WORK INSTRUCTIONS -
Which of the lines below include "papers"? Each one should be copied out.

_ _ _ _ _

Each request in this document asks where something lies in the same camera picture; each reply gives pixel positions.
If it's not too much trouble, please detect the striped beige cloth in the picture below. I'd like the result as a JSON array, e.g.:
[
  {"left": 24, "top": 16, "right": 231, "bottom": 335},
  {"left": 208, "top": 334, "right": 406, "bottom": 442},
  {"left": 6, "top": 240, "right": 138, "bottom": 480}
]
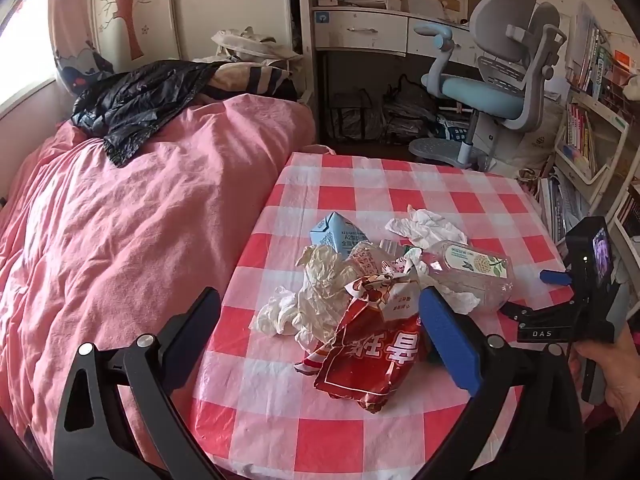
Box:
[{"left": 202, "top": 62, "right": 301, "bottom": 103}]

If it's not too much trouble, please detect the beige tote bag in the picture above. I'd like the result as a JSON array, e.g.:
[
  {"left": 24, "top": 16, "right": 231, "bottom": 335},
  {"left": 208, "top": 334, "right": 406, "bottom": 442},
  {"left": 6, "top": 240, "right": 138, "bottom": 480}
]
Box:
[{"left": 210, "top": 27, "right": 301, "bottom": 63}]

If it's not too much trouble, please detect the red snack bag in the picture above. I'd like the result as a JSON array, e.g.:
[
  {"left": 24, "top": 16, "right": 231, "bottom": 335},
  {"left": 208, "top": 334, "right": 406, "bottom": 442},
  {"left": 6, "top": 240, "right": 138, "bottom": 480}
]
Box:
[{"left": 294, "top": 305, "right": 436, "bottom": 413}]

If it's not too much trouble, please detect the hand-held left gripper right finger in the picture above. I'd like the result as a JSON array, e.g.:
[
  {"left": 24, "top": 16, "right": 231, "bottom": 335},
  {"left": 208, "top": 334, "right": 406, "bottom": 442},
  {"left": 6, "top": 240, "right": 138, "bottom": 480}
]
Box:
[{"left": 417, "top": 287, "right": 586, "bottom": 480}]

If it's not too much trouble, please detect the pink bed blanket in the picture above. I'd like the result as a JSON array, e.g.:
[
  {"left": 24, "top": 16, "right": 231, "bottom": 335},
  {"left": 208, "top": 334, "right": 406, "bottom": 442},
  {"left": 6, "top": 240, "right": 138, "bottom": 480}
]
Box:
[{"left": 0, "top": 94, "right": 318, "bottom": 461}]

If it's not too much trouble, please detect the person's right hand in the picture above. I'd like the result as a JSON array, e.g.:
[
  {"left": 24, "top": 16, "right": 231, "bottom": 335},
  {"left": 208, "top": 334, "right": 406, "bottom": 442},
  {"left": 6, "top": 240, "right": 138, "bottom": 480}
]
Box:
[{"left": 569, "top": 329, "right": 640, "bottom": 435}]

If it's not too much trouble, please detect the stack of white papers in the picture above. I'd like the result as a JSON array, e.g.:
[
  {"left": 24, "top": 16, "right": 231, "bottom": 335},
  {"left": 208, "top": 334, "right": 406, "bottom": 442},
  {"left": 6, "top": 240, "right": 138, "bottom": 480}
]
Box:
[{"left": 539, "top": 170, "right": 582, "bottom": 232}]

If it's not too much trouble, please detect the clear plastic bottle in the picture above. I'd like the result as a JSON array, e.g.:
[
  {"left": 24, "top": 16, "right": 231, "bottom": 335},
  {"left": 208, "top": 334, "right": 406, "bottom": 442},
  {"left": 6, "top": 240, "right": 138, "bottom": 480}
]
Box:
[{"left": 420, "top": 240, "right": 516, "bottom": 313}]

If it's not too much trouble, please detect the grey blue desk chair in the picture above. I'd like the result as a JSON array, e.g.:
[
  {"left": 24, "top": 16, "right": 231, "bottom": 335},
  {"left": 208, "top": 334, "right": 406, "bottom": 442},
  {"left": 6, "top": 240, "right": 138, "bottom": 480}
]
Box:
[{"left": 407, "top": 0, "right": 568, "bottom": 171}]

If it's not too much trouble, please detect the white canvas bag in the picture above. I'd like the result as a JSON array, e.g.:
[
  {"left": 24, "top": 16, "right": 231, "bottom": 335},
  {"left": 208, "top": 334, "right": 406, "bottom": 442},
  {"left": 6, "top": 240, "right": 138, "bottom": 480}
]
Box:
[{"left": 515, "top": 105, "right": 566, "bottom": 177}]

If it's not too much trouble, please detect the white plastic bag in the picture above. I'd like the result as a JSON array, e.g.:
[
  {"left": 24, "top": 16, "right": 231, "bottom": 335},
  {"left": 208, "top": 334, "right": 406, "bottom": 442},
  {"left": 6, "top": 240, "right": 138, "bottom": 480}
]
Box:
[{"left": 296, "top": 244, "right": 361, "bottom": 348}]

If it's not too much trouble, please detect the black puffer jacket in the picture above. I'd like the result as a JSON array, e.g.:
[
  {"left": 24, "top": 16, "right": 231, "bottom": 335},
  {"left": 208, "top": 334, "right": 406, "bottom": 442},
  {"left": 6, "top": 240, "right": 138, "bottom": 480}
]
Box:
[{"left": 70, "top": 59, "right": 231, "bottom": 168}]

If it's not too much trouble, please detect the white red printed wrapper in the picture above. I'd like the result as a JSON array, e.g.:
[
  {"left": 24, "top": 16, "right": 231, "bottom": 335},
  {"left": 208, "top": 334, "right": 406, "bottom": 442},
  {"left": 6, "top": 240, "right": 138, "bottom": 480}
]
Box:
[{"left": 345, "top": 242, "right": 431, "bottom": 328}]

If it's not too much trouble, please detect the clear bag of papers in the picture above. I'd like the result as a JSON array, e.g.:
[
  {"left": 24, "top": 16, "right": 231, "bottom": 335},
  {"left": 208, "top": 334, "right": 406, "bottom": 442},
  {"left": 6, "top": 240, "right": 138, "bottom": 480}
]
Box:
[
  {"left": 331, "top": 89, "right": 382, "bottom": 142},
  {"left": 382, "top": 75, "right": 442, "bottom": 137}
]

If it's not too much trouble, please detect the whale print fabric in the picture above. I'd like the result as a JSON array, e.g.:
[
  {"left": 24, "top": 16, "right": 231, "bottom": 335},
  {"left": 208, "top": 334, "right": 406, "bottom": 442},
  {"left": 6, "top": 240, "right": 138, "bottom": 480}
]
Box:
[{"left": 52, "top": 42, "right": 116, "bottom": 96}]

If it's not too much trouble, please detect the white desk with drawers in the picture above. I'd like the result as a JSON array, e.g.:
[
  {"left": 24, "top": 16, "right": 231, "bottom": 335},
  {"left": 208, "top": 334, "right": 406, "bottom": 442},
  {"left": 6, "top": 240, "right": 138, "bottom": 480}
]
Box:
[{"left": 297, "top": 0, "right": 501, "bottom": 106}]

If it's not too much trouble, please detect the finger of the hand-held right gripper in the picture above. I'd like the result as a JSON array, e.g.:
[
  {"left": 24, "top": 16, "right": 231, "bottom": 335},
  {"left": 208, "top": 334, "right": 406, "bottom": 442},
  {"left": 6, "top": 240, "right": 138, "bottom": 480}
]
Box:
[
  {"left": 500, "top": 299, "right": 541, "bottom": 322},
  {"left": 539, "top": 269, "right": 575, "bottom": 287}
]

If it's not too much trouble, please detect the white wardrobe tree decal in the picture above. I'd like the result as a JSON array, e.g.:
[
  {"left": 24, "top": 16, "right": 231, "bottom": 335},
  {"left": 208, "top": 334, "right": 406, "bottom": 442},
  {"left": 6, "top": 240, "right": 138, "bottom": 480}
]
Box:
[{"left": 47, "top": 0, "right": 291, "bottom": 76}]

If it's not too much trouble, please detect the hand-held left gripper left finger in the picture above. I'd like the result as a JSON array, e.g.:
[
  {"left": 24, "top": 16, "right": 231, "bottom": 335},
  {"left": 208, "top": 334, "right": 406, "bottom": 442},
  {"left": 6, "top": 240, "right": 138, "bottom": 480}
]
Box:
[{"left": 52, "top": 286, "right": 226, "bottom": 480}]

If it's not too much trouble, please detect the red white checkered tablecloth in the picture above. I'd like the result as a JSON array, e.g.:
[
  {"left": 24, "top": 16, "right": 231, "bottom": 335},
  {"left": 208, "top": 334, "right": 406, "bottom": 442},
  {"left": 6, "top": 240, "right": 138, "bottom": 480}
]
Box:
[{"left": 190, "top": 150, "right": 576, "bottom": 480}]

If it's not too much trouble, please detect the blue milk carton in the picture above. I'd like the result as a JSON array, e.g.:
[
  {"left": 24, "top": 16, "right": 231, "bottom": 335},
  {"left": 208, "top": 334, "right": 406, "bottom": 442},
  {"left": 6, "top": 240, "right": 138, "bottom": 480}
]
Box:
[{"left": 309, "top": 211, "right": 372, "bottom": 255}]

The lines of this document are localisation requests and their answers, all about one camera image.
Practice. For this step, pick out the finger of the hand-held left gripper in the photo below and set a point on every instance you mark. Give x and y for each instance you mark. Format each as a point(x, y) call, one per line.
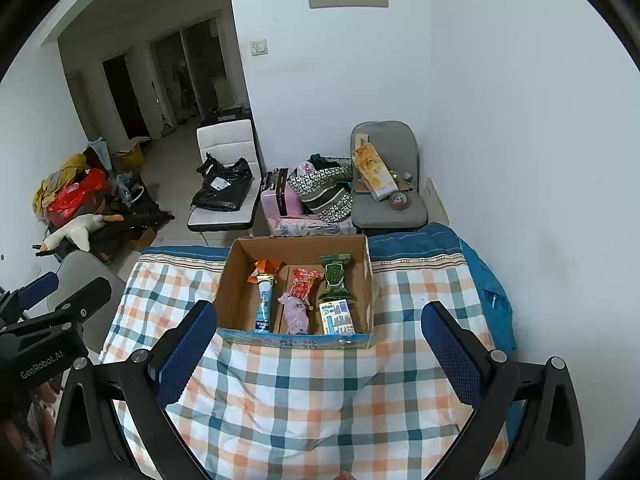
point(85, 297)
point(35, 287)

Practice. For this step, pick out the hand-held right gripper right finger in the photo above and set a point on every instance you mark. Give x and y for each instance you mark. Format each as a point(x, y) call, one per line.
point(450, 350)

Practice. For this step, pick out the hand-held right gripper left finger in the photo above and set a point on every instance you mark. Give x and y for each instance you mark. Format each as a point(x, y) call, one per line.
point(185, 355)

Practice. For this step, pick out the cardboard box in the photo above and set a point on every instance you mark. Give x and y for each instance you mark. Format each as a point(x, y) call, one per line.
point(235, 290)

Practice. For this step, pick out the blue tube packet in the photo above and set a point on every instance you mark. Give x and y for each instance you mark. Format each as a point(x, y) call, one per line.
point(264, 310)

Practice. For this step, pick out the white blue tissue pack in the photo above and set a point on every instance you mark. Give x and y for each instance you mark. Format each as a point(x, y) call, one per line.
point(337, 317)

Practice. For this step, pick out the purple knitted cloth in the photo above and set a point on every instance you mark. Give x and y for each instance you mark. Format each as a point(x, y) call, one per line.
point(296, 316)

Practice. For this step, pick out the orange snack packet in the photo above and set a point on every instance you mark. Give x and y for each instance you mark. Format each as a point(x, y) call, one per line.
point(265, 267)

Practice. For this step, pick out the green snack packet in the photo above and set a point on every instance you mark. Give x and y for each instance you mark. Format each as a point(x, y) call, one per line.
point(334, 280)

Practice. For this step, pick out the red snack packet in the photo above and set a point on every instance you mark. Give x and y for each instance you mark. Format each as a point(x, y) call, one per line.
point(305, 285)

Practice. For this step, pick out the person's left forearm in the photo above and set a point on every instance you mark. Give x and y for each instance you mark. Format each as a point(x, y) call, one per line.
point(42, 425)

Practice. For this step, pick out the beige plastic chair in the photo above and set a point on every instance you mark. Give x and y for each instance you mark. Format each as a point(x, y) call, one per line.
point(100, 270)

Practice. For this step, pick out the white goose plush toy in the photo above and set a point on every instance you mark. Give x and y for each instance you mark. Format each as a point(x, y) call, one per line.
point(75, 230)

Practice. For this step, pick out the black low table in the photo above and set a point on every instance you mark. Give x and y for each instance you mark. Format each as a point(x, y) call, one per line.
point(145, 220)

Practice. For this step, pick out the red plastic bag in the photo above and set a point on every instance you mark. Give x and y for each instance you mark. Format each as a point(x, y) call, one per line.
point(75, 195)

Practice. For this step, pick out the yellow cloth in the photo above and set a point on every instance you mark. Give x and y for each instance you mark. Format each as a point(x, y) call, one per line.
point(50, 185)

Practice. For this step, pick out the plaid blanket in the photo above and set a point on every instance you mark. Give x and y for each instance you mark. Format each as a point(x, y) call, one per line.
point(300, 400)

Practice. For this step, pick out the yellow bin with cardboard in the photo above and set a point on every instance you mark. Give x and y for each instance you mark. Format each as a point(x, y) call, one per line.
point(132, 157)

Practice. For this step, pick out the flat cardboard sheet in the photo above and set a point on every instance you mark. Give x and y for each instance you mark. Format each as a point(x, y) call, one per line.
point(436, 200)

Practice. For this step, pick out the brown tape roll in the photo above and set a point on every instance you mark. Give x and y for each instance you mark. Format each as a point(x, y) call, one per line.
point(400, 200)

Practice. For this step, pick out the black plastic bag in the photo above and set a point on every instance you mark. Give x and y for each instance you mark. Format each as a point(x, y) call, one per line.
point(220, 195)

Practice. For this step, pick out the pink plastic package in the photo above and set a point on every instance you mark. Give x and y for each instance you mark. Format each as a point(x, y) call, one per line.
point(310, 227)

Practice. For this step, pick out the pink suitcase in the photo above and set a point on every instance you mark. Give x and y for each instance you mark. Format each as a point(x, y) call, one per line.
point(280, 200)

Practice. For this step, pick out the yellow printed box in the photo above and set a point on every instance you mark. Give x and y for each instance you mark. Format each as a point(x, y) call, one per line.
point(372, 170)

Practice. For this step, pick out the patterned tote bag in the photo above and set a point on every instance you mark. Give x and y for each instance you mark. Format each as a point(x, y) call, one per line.
point(320, 195)

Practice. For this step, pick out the white chair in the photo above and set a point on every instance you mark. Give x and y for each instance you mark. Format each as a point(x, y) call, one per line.
point(225, 137)

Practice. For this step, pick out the grey padded chair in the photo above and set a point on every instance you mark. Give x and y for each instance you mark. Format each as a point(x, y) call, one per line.
point(385, 140)

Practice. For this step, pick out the white light switch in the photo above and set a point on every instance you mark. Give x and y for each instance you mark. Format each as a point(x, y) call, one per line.
point(259, 47)

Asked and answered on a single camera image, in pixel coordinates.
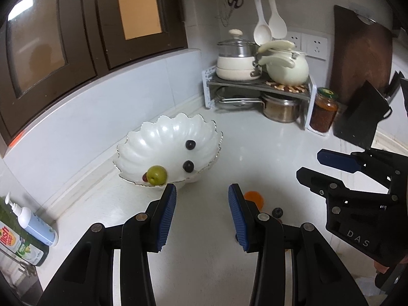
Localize white ladle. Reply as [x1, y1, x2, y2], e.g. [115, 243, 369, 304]
[253, 0, 272, 46]

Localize dark wooden cutting board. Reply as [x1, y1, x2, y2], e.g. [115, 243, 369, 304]
[328, 5, 393, 104]

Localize grey and white shelf rack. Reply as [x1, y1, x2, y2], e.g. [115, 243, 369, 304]
[202, 65, 317, 131]

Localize white pump bottle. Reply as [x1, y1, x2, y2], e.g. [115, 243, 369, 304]
[5, 192, 59, 247]

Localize white scalloped bowl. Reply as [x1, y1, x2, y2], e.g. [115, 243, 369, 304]
[115, 112, 224, 188]

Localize cream saucepan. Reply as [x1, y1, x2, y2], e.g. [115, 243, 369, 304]
[216, 56, 263, 81]

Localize orange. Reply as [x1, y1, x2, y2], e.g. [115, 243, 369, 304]
[244, 190, 265, 211]

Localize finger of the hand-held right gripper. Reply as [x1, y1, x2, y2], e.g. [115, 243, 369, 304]
[296, 166, 400, 229]
[317, 148, 408, 189]

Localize black knife block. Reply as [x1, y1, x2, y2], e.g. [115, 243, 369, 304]
[333, 81, 393, 149]

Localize white wall outlet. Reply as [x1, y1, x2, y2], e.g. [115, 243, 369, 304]
[301, 34, 329, 60]
[285, 31, 303, 50]

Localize brown framed window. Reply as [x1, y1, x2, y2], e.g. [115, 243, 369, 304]
[0, 0, 188, 149]

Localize cream kettle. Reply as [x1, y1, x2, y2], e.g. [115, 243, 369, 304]
[257, 39, 310, 85]

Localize steel pan lid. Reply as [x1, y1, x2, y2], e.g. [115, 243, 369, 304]
[215, 86, 265, 110]

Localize patterned trivet mat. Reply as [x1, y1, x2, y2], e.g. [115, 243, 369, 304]
[266, 80, 309, 94]

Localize green apple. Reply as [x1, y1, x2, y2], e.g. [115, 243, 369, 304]
[146, 165, 168, 186]

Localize white rice spoon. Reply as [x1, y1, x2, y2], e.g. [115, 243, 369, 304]
[266, 0, 288, 40]

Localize glass jar of red sauce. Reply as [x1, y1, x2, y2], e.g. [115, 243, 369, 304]
[310, 87, 339, 133]

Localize person's right hand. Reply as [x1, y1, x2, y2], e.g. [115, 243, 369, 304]
[374, 260, 391, 275]

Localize black handled scissors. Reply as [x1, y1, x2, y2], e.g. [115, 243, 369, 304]
[218, 0, 244, 26]

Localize green dish soap bottle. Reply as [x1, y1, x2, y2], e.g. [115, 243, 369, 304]
[0, 194, 50, 266]

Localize stainless steel pot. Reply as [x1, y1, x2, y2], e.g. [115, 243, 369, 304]
[261, 92, 302, 124]

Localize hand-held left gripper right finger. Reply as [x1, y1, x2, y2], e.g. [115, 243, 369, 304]
[228, 183, 370, 306]

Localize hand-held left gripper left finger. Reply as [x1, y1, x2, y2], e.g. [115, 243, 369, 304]
[36, 183, 177, 306]

_ _ _ _ _

WRITTEN ANSWER -
If it's not too much trouble, please detect the stack of white papers in the picture above. I'd like the result as a JSON array, e.g.:
If it's not too much trouble, please detect the clear bag of papers in the picture above. I'd like the result as a JSON array, e.g.:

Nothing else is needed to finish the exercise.